--- What the task asks ---
Across the following data, how many lines include the string "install"? Reply with the number and nothing more.

┄┄┄┄┄┄

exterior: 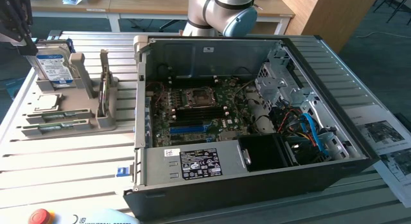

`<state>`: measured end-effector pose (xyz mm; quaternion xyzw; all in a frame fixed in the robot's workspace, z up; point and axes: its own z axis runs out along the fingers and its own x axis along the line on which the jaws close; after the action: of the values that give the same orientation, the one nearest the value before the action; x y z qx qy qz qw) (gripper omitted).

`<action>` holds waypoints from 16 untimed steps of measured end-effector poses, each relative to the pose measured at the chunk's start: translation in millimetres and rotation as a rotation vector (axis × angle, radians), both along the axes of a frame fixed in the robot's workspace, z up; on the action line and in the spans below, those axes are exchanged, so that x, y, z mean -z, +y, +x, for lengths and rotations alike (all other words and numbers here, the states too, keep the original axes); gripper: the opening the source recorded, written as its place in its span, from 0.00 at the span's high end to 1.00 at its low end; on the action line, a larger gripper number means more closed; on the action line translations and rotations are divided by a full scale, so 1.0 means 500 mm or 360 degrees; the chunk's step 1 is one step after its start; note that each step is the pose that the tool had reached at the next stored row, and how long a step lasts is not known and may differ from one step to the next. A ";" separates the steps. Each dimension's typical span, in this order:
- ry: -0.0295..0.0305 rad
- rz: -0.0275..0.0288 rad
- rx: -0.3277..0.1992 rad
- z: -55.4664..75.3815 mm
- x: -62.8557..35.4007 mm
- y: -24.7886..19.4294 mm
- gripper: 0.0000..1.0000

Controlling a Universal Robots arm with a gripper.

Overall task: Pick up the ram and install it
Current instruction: 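Pick up the ram and move it above insertion slot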

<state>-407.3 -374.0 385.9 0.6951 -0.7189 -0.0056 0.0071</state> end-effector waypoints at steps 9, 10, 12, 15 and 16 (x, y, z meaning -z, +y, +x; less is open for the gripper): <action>0.00000 0.00000 -0.0003 0.000 0.000 0.0000 0.90; 0.00001 -0.00001 -0.0003 0.000 0.000 0.0000 0.90; 0.00000 0.00000 -0.0003 0.000 0.000 0.0000 0.90; 0.00002 -0.00004 -0.0008 0.000 0.001 0.0000 0.90; 0.00002 -0.00007 -0.0012 0.000 0.001 0.0000 0.90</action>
<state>-407.2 -374.0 385.6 0.6978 -0.7162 -0.0054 0.0073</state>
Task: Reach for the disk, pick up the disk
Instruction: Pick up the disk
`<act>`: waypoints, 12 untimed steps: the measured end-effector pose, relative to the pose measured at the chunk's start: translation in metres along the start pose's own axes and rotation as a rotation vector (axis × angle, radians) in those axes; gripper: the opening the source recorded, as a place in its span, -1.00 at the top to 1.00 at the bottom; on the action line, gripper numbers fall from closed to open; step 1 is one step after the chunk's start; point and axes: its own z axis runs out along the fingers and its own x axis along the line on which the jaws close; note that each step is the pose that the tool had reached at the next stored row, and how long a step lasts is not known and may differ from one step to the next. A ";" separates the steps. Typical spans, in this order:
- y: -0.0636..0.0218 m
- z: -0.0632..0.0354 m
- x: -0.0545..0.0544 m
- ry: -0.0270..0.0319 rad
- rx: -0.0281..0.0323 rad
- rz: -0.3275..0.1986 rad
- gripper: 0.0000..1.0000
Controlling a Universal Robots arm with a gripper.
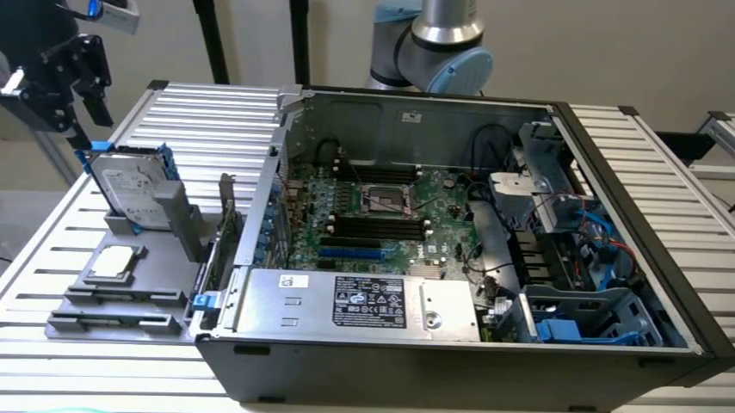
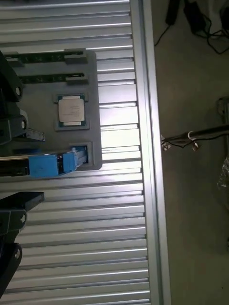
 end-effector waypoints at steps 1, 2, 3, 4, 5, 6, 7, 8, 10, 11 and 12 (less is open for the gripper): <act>0.0000 0.0018 0.000 0.0000 0.0000 0.000 -0.08; 0.0001 0.0036 -0.001 -0.0001 0.0001 0.000 -0.08; 0.0001 0.0053 -0.002 0.0001 -0.0001 0.000 -0.08; 0.0002 0.0073 -0.003 0.0001 0.0000 0.000 -0.08; 0.0002 0.0092 -0.004 0.0000 0.0000 0.000 -0.08; 0.0003 0.0109 -0.005 -0.0001 0.0001 0.000 -0.08; 0.0003 0.0128 -0.005 -0.0001 0.0001 0.000 -0.08; 0.0002 0.0146 -0.005 -0.0001 0.0001 0.000 -0.08; 0.0002 0.0183 -0.005 0.0004 0.0001 0.000 -0.08; 0.0002 0.0201 -0.005 0.0005 0.0001 0.000 -0.08; 0.0002 0.0218 -0.005 0.0005 0.0001 0.000 -0.08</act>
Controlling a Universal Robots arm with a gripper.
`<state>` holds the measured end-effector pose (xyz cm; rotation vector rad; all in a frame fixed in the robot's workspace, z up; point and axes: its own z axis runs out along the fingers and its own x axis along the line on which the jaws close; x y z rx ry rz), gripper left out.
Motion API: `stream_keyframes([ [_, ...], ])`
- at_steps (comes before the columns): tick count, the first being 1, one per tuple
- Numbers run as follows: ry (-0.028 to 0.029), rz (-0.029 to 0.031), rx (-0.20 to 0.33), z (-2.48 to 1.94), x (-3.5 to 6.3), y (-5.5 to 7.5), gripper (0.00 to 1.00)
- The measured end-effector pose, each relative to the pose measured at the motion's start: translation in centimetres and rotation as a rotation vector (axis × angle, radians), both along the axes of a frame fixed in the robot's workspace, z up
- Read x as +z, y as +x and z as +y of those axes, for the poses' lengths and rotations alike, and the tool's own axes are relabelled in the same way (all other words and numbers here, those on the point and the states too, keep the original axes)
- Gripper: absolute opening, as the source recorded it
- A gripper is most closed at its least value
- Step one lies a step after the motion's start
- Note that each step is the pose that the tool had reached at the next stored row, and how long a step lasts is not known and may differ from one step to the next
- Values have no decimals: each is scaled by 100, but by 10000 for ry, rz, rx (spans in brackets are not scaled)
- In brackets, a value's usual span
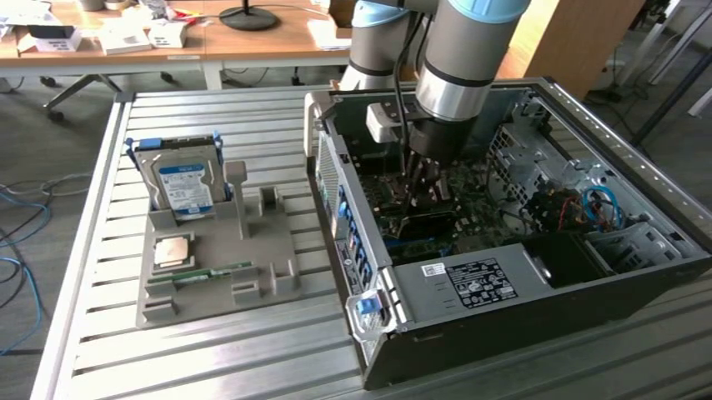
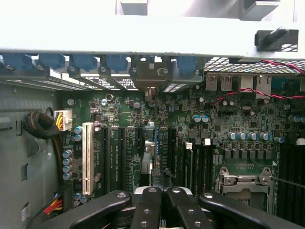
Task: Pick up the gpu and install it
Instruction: 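Press down on the gpu until it lock into place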
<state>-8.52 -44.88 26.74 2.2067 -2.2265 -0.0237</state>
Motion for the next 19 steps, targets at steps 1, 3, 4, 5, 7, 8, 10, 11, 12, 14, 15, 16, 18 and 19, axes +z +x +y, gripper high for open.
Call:
stream_keyframes([
  [1,-2,1,0,0,-1,0,11],
  [3,-1,0,-1,0,-8,-6,11],
  [4,-2,1,1,0,-10,-7,11],
  [5,-3,1,2,0,-10,-7,11],
  [7,2,-1,1,0,-17,-9,11],
  [8,3,-1,0,0,-22,-10,11],
  [10,-1,1,1,0,-27,-10,11],
  [11,-2,1,1,0,-26,-10,11],
  [12,-2,1,1,-1,-26,-10,11],
  [14,0,0,1,0,-29,-10,11],
  [15,2,-1,1,0,-37,-10,11],
  [16,-2,0,1,0,-39,-10,11],
  [18,-2,3,1,-1,-40,-10,11],
  [19,-2,2,1,-1,-41,-10,11],
])
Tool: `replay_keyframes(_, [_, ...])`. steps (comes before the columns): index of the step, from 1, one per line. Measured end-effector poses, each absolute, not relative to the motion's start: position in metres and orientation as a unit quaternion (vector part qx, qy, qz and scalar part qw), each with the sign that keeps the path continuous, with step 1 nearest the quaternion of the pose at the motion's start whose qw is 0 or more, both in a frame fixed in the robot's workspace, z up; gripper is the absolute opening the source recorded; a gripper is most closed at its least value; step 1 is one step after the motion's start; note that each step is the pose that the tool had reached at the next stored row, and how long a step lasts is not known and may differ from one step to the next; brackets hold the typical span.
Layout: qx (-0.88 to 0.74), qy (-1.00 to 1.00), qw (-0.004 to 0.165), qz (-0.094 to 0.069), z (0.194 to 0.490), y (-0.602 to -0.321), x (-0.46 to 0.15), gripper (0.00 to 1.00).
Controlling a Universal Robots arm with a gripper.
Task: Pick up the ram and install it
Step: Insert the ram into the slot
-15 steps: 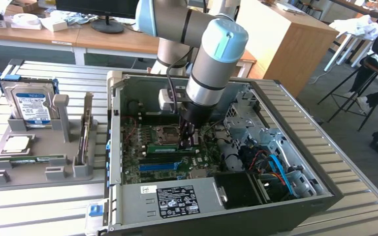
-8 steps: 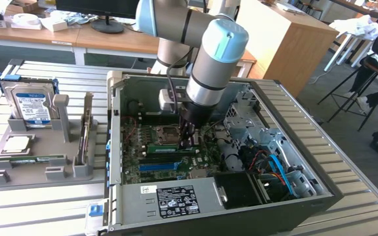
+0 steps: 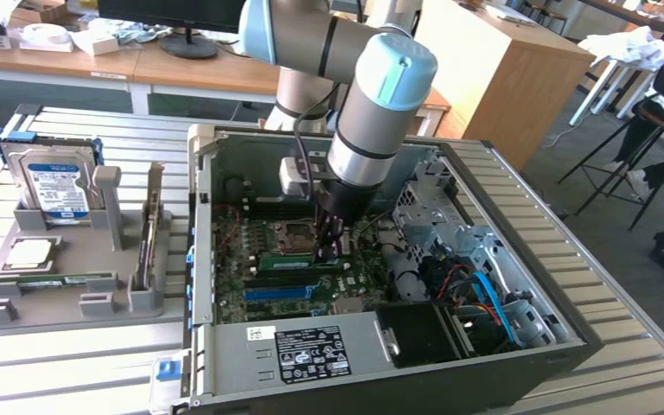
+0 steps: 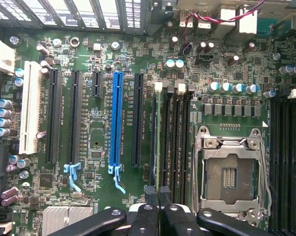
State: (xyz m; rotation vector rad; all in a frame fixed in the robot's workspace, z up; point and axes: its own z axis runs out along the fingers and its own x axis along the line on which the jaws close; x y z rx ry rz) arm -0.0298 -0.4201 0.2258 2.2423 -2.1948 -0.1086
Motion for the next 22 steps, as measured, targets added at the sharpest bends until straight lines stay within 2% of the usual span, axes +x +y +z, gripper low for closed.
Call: replay_keyframes(22, [0.713, -0.7, 0.001, -0.035, 0.2239, -0.4199, -0.0297, 0.12])
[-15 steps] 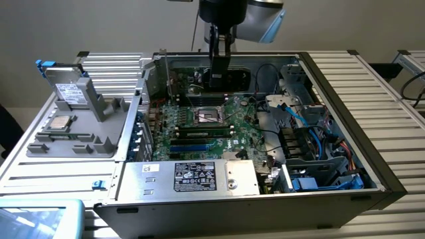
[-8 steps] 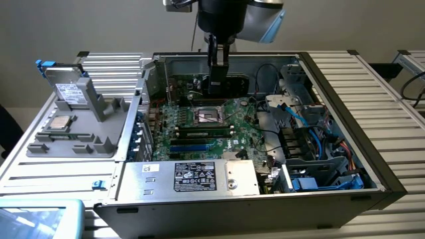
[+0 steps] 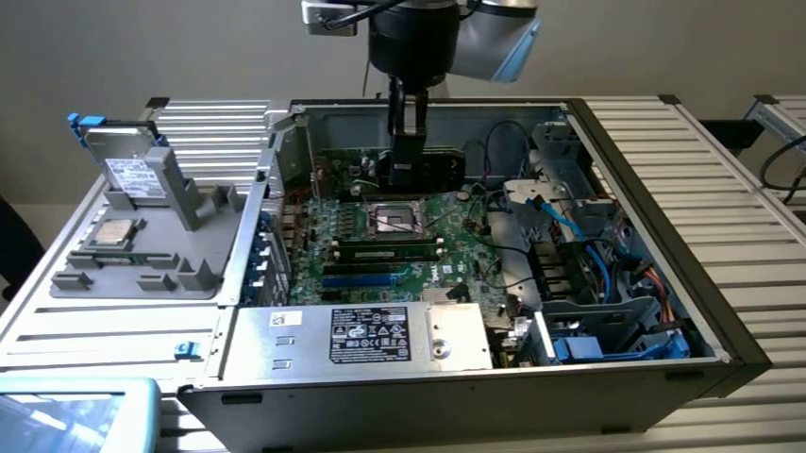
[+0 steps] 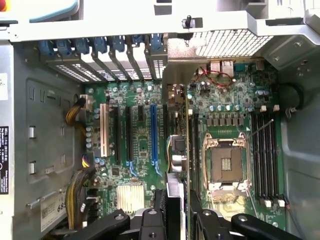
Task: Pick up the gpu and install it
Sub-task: 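Insert the gpu into the slot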
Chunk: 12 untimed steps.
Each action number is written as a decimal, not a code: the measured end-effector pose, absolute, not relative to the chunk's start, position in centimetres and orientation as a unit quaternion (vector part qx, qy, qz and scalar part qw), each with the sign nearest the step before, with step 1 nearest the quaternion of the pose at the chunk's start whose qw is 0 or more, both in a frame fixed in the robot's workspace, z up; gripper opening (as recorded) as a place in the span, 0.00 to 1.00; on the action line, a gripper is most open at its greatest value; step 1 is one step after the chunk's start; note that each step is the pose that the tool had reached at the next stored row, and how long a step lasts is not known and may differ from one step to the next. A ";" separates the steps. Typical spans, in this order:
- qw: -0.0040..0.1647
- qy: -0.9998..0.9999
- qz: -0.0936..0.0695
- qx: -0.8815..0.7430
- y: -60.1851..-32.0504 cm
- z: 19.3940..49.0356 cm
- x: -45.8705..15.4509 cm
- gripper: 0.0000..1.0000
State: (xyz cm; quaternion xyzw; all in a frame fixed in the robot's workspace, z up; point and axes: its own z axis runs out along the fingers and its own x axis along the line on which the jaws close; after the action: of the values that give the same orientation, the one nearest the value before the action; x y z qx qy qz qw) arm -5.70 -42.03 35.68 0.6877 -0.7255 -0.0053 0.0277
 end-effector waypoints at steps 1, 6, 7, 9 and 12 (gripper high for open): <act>0.028 -0.726 -0.005 0.688 -42.1 35.5 -5.7 0.29; 0.029 -0.726 -0.007 0.688 -42.3 34.6 -5.8 0.29; 0.029 -0.725 -0.007 0.688 -42.4 34.4 -5.9 0.29; 0.030 -0.725 -0.007 0.688 -42.5 34.1 -6.1 0.29; 0.030 -0.725 -0.008 0.688 -42.8 33.7 -6.6 0.29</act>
State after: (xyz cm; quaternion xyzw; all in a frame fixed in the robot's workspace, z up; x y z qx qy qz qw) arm -6.61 -42.82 33.71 0.6876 -0.7254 -0.0080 0.0298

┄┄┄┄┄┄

--- Response to the exercise ---
4